» What this task involves:
Print every line below. Match each one exactly.

» Data block:
======

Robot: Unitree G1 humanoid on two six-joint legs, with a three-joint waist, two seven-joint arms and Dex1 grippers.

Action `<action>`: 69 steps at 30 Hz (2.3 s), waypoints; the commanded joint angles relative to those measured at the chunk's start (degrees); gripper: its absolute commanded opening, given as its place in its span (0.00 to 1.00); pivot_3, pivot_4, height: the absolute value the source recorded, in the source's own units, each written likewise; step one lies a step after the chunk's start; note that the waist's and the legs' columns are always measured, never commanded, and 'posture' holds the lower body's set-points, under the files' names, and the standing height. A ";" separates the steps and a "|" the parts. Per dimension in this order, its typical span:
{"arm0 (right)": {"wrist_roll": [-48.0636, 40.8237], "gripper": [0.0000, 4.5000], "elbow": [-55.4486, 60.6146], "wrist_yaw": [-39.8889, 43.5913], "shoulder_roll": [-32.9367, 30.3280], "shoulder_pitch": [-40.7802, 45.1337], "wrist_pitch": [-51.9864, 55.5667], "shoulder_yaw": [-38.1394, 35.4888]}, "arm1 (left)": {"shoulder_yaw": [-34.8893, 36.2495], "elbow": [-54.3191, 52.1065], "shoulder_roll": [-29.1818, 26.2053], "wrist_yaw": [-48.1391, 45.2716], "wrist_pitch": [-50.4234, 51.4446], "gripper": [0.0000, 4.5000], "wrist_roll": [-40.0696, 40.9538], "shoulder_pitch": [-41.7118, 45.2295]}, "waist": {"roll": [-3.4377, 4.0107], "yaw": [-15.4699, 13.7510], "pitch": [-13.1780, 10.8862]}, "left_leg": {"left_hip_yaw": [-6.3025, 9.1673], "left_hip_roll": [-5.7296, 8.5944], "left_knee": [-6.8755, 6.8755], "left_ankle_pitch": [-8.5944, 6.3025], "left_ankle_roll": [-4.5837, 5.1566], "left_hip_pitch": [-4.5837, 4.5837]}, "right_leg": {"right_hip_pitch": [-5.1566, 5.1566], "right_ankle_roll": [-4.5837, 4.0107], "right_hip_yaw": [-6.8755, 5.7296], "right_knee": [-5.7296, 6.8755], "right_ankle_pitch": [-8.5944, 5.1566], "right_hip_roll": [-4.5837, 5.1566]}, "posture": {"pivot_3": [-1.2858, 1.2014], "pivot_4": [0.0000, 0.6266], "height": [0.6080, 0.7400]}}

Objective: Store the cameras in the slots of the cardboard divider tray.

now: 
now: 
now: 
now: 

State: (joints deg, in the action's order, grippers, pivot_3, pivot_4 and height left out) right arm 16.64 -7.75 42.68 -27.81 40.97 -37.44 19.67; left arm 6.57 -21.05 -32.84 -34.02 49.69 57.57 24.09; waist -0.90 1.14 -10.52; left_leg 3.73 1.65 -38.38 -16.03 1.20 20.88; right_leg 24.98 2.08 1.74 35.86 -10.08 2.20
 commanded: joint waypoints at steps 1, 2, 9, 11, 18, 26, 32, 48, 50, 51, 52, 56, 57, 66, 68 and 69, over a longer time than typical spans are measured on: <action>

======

» Result of the exercise:
Robot: Unitree G1 humanoid on two six-joint legs, with a three-joint waist, two seven-joint arms and Dex1 grippers.

Action `<action>`: 69 steps at 30 Hz (2.3 s), waypoints; the commanded joint angles relative to those measured at the chunk's start (degrees); gripper: its absolute commanded opening, given as its place in its span (0.00 to 1.00); pivot_3, pivot_4, height: the absolute value the source recorded, in the source's own units, each written likewise; step one lies a step after the chunk's start; note that the waist's and the legs' columns are always measured, never commanded, and 'posture' holds the lower body's set-points, under the files' names, and the standing height. A ";" separates the steps and a "|" the parts. Per dimension in this order, its typical span:
{"arm0 (right)": {"wrist_roll": [-48.0636, 40.8237], "gripper": [0.0000, 4.5000], "elbow": [-55.4486, 60.6146], "wrist_yaw": [-39.8889, 43.5913], "shoulder_roll": [-32.9367, 30.3280], "shoulder_pitch": [-40.7802, 45.1337], "wrist_pitch": [-51.9864, 55.5667], "shoulder_yaw": [-38.1394, 35.4888]}, "arm1 (left)": {"shoulder_yaw": [-34.8893, 36.2495], "elbow": [-54.3191, 52.1065], "shoulder_roll": [-29.1818, 26.2053], "wrist_yaw": [-48.1391, 45.2716], "wrist_pitch": [-50.4234, 51.4446], "gripper": [0.0000, 4.5000], "wrist_roll": [-40.0696, 40.9538], "shoulder_pitch": [-41.7118, 45.2295]}, "waist": {"roll": [-3.4377, 4.0107], "yaw": [-15.4699, 13.7510], "pitch": [-13.1780, 10.8862]}, "left_leg": {"left_hip_yaw": [-6.3025, 9.1673], "left_hip_roll": [-5.7296, 8.5944], "left_knee": [-6.8755, 6.8755], "left_ankle_pitch": [-8.5944, 6.3025], "left_ankle_roll": [-4.5837, 5.1566], "left_hip_pitch": [-4.5837, 4.5837]}, "right_leg": {"right_hip_pitch": [-5.1566, 5.1566], "right_ankle_roll": [-4.5837, 4.0107], "right_hip_yaw": [-6.8755, 5.7296], "right_knee": [-5.7296, 6.8755], "right_ankle_pitch": [-8.5944, 5.1566], "right_hip_roll": [-4.5837, 5.1566]}, "posture": {"pivot_3": [-1.2858, 1.2014], "pivot_4": [0.0000, 0.6266], "height": [0.6080, 0.7400]}}

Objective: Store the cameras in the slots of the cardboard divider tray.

now: 
now: 
now: 
now: 

State: (joints deg, in the action's order, grippers, pivot_3, pivot_4 and height left out) right arm 16.64 -7.75 42.68 -27.81 40.97 -37.44 19.67; left arm 6.57 -21.05 -32.84 -34.02 49.69 57.57 24.09; waist -0.90 1.14 -10.52; left_leg 3.73 1.65 -38.38 -16.03 1.20 20.88; right_leg 24.98 2.08 1.74 35.86 -10.08 2.20
 commanded: joint waypoints at steps 1, 2, 9, 11, 18, 26, 32, 48, 50, 51, 52, 56, 57, 66, 68 and 69, over a longer time than typical spans are measured on: <action>

The answer has been given, and the exercise is complete.